## WHAT YOU ARE ASKED TO DO
Lines below that hold the word "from" must be copied in full.

## DATA SUPPLIED
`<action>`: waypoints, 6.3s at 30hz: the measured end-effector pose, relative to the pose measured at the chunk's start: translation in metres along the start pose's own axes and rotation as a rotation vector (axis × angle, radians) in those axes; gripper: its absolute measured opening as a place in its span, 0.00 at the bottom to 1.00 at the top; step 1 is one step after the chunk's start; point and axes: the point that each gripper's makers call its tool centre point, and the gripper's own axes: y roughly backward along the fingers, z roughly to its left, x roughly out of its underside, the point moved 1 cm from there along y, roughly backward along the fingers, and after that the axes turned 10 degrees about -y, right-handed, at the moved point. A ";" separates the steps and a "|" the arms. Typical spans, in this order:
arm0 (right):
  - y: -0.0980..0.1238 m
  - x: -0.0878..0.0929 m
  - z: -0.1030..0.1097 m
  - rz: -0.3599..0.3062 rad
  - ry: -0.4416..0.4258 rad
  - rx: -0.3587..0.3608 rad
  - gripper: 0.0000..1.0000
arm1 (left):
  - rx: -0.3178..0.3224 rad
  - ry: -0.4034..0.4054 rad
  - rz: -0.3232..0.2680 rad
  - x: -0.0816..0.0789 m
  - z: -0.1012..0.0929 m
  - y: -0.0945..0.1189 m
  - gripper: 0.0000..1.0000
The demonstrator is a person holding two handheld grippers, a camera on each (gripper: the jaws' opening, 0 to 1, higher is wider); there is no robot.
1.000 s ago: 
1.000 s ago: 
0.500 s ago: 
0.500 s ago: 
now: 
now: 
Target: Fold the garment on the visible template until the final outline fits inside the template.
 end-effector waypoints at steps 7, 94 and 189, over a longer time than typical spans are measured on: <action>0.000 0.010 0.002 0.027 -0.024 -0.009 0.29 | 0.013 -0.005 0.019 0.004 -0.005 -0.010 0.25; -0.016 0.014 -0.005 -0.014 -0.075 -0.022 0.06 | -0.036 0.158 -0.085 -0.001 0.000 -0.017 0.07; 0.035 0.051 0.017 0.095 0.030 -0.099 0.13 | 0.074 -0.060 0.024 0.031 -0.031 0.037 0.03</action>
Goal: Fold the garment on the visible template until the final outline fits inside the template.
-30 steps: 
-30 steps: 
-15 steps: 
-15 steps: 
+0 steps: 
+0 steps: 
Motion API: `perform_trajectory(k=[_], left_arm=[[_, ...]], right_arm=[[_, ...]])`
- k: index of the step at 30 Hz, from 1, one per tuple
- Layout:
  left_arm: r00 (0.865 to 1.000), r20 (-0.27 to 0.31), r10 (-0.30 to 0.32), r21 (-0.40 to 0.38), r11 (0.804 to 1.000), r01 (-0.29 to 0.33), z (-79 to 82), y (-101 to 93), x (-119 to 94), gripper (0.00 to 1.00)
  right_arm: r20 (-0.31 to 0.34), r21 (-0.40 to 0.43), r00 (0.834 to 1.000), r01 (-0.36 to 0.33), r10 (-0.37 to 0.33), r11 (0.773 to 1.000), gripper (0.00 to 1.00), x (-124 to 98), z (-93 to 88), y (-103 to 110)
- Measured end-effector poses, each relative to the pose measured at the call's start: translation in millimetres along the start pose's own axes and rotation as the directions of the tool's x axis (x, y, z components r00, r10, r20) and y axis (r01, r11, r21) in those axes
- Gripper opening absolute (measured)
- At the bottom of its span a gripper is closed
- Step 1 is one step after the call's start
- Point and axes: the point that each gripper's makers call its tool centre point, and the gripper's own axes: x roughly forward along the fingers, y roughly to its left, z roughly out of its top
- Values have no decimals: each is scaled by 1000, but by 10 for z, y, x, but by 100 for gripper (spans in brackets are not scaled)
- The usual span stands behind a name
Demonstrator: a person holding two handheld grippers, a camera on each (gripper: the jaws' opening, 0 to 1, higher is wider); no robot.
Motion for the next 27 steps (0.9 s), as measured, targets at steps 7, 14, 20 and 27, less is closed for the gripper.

## WRITTEN REPLY
`<action>`: waypoints, 6.3s at 30hz: the measured end-effector pose, relative to the pose measured at the chunk's start: translation in metres along the start pose's own axes and rotation as a rotation vector (axis × angle, radians) in those axes; gripper: its absolute measured opening as a place in its span, 0.00 at the bottom to 1.00 at the top; step 1 is one step after the chunk's start; point and axes: the point that each gripper's makers call its tool centre point, and the gripper's own axes: y roughly backward along the fingers, z roughly to its left, x roughly out of its underside, the point moved 1 cm from there along y, roughly backward along the fingers, and after that the axes turned 10 degrees about -y, right-handed, at the moved point. A ";" separates the steps and a "|" the arms. Typical spans, in this order:
- k: index of the step at 30 Hz, from 1, one per tuple

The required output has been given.